*Work to complete*
Gather the lines below that include the string "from", copying each in full.

* * * * * * * * *

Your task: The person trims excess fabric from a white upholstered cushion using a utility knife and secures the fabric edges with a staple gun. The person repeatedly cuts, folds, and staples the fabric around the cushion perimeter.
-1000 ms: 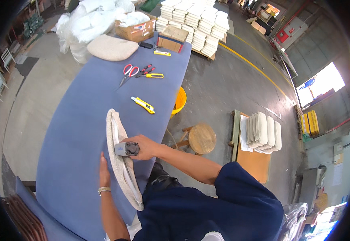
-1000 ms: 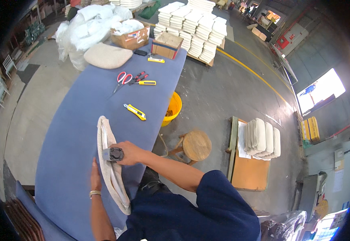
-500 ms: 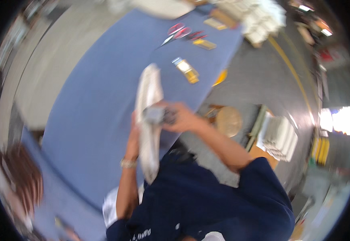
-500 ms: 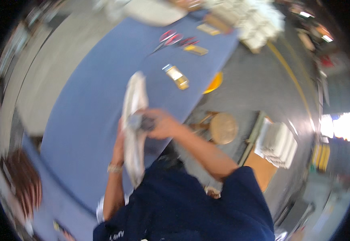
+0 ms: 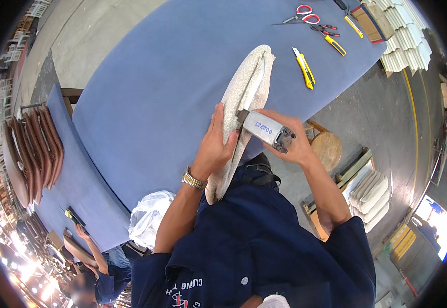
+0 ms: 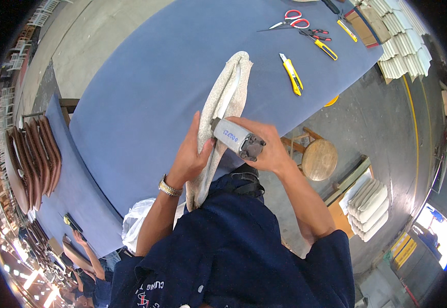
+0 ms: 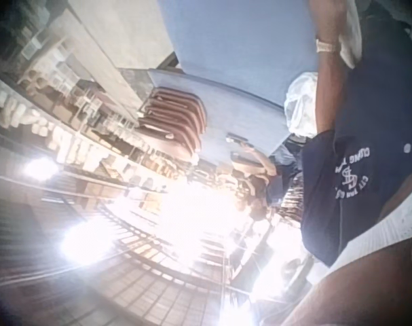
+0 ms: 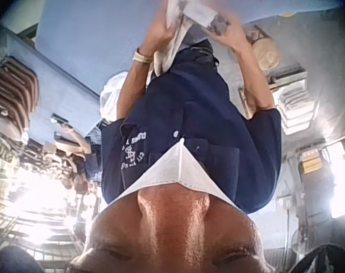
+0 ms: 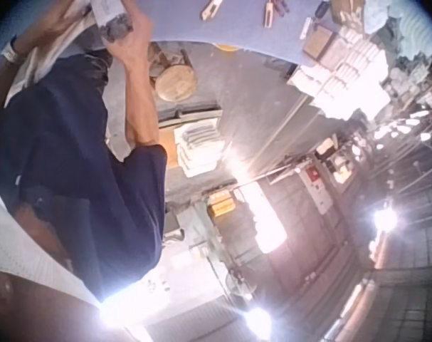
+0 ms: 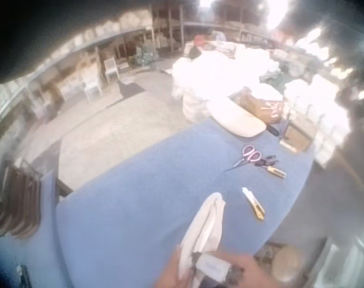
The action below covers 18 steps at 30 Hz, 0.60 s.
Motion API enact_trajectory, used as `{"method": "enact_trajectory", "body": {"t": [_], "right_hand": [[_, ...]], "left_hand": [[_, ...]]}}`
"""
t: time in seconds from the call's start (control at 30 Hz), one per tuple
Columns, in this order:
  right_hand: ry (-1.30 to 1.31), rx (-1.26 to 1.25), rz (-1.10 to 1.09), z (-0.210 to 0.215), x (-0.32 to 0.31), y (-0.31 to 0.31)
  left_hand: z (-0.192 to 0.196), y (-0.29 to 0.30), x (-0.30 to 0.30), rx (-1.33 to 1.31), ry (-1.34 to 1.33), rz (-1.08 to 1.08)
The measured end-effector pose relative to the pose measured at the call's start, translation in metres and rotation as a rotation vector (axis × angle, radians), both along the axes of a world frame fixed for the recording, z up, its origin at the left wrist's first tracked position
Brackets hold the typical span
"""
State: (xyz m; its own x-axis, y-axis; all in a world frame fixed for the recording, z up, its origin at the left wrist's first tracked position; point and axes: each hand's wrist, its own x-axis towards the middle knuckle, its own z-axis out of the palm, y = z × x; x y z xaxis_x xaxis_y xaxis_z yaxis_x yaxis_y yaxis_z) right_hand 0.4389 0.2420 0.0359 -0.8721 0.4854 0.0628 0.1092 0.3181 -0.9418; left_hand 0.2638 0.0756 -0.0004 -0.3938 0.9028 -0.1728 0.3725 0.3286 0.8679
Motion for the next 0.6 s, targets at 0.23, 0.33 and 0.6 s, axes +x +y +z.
{"method": "enact_trajectory", "body": {"t": [0.23,0.33,0.6], "right_hand": [[-0.033,-0.016,0.06,0.008,-0.006,0.009],[-0.093,-0.066,0.044,0.014,-0.009,0.006],[-0.115,-0.02,0.031,0.012,-0.005,0.0]], "left_hand": [[-0.002,0.0,0.005,0.051,0.057,0.01],[-0.001,0.001,0.015,-0.004,0.121,0.052],[-0.002,0.001,0.014,-0.052,0.141,0.069]]}}
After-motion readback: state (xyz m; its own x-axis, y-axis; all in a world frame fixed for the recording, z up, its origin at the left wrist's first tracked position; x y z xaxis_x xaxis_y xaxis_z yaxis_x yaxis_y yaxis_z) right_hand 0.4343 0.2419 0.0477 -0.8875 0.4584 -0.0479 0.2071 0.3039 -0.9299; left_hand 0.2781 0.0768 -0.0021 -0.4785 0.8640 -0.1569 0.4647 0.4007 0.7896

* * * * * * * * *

*Reply to the task*
Your task: The person trims excess fabric from a white upholstered cushion using a utility knife and secures the fabric edges with a staple gun. The person repeatedly cuts, folds, and staples the fabric around the cushion perimeter.
t: time in seconds from the call's start (control at 30 Hz), one per tuple

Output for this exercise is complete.